3 Mechanisms of action of propranolol in treating IH

The precise mechanism of propranolol in treating IH has not been fully elucidated. Current evidence suggests it acts through multiple pathways and stages (9).

3.1 VEGF signaling pathway inhibition

Vascular Endothelial Growth Factor (VEGF) is a key pro-angiogenic factor in IH, showing significantly high expression during the proliferative phase (10). Multiple studies indicate that propranolol inhibits the VEGF signaling pathway at various levels, primarily by modulating downstream signaling molecules (11). For instance, propranolol inhibits the activation of the extracellular signal-regulated kinases (ERK)/mitogen-activated protein kinase (MAPK) pathways via inhibition of cyclic adenosine monophosphate (cAMP)/protein kinase A (PKA) signal transduction, thereby reducing VEGF gene transcription (12). Concurrently, propranolol mediates its effect by suppressing the PI3K/Akt/eNOS/VEGF pathway, resulting in a concomitant reduction in NO and VEGF levels (13) (Figure 1).

Figure 1

Figure 1. The molecular mechanisms of propranolol by inhibiting angiogenesis in infantile hemangioma. Propranolol inhibits the cAMP/PKA and PI3K/Akt signaling pathways, leading to decreased levels of VEGF (vascular endothelial growth factor) and nitric oxide (represented by green downward arrows). Although hypoxia usually increases HIF-1α stability and promotes growth factors (represented by red upward arrows), propranolol effectively blocks HIF-1α stability, thereby preventing excessive vascular proliferation.

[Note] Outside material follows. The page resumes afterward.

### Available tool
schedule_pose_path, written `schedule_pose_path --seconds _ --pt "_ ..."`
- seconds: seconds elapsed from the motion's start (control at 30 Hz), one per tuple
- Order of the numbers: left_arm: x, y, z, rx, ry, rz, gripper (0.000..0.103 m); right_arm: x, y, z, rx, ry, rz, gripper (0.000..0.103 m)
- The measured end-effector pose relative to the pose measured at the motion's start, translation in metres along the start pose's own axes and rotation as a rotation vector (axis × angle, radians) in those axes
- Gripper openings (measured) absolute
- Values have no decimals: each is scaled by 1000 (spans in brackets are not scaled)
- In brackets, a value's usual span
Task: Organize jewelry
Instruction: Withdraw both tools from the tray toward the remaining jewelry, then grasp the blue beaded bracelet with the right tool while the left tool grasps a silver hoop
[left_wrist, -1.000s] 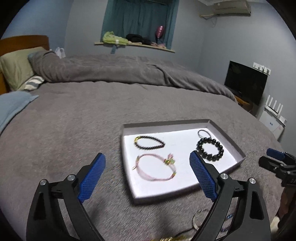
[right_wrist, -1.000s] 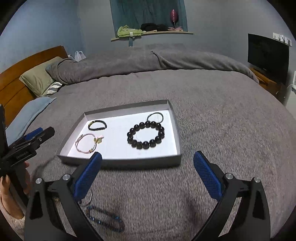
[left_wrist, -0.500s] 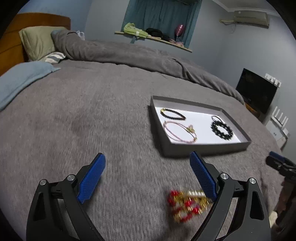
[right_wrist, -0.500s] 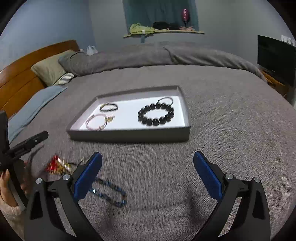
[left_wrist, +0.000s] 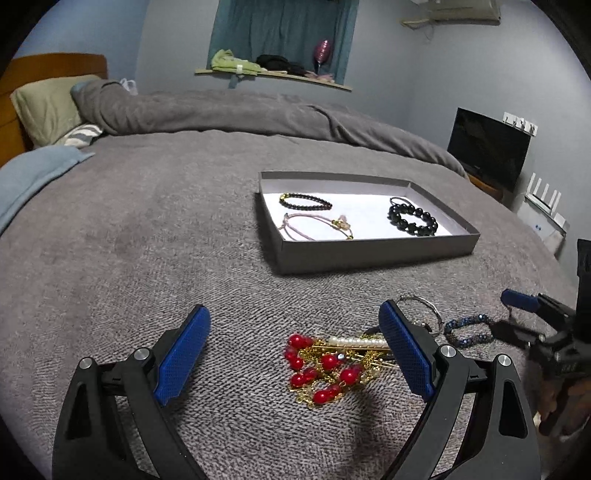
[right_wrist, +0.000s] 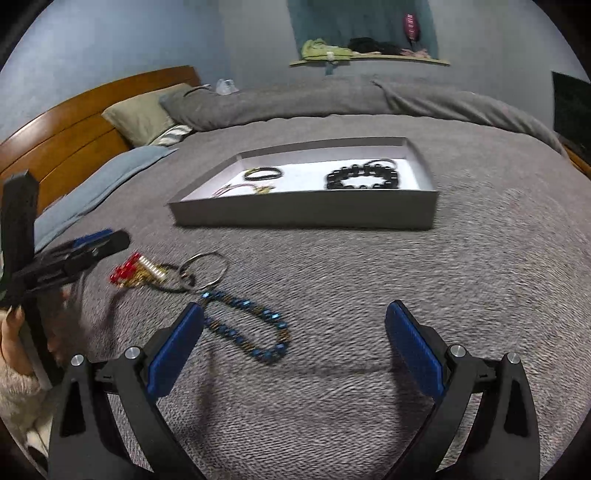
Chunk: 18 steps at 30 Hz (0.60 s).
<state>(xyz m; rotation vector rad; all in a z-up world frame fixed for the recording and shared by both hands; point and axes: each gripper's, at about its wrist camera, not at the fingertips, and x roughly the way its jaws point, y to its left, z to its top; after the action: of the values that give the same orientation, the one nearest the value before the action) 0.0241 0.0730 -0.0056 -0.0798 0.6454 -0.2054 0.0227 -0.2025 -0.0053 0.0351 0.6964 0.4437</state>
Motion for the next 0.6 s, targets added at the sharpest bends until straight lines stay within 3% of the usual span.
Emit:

Clinical studies confirm that after three months of topical 1% propranolol gel treatment for superficial IH, patients’ plasma VEGF levels decrease significantly (p < 0.05), accompanied by marked clinical improvements such as lightening of the IH color and reduction in thickness (14). Notably, propranolol's inhibitory effect on VEGF is tissue-selective, primarily targeting IH endothelial cells with a minimal impact on normal dermal microvasculature (15), this is also an important reason why topical preparations have mild local side effects.

3.2 Angiogenesis and regulation

Beyond the VEGF pathway, propranolol modulates the angiogenesis and pathological development of IH through multiple molecular targets. Several studies demonstrate that propranolol significantly reduces the expression level of Hypoxia-Inducible Factor-1α (HIF-1α), a core transcription factor regulating angiogenesis in IH (16). Under hypoxic conditions (common during the rapid proliferative phase of IH), HIF-1α stability increases, subsequently promoting the expression of various pro-angiogenic factors, including VEGF and Fibroblast Growth Factor 2 (FGF2) (17) (Figure 1).

Furthermore, Basic Fibroblast Growth Factor (bFGF) is closely associated with promoting IH endothelial cell proliferation and angiogenesis (18). bFGF is a potent pro-angiogenic factor that acts synergistically with VEGF to promote endothelial cell proliferation and migration (19). Transforming Growth Factor-β (TGF-β) participates in vascular maturation, promoting pericyte differentiation and maintaining vascular stability (20). Propranolol downregulates the expression of bFGF and TGF-β, disrupting the signaling balance of these growth factors and thereby inhibiting IH endothelial cell proliferation and angiogenesis (21).

Recent research has found that propranolol also modulates the Notch signaling pathway, which plays a crucial role in vascular morphogenesis (22). Upon binding of Notch receptors to their ligands, the Notch Intracellular Domain (NICD) is released via γ-secretase-mediated proteolysis, regulating downstream target gene expression (23). The Jagged1/Notch signaling pathway is located downstream of the β2-adrenergic receptor (β2-AR) (24). Studies have indicated that following propranolol treatment, nuclear translocation of the Notch-1 intracellular domain decreases, and the expression of the Delta-like Ligand 4 (DLL4) protein is downregulated, leading to aberrant vascular branching and impeding the maturation of new vessels (25).

In clinical practice, when topical propranolol formulations are administered, these regulatory effects collectively inhibit the expansion of the vascular network in IH. Particularly effective for proliferative IH, they can significantly retard tumor enlargement and lay a solid foundation for subsequent regression.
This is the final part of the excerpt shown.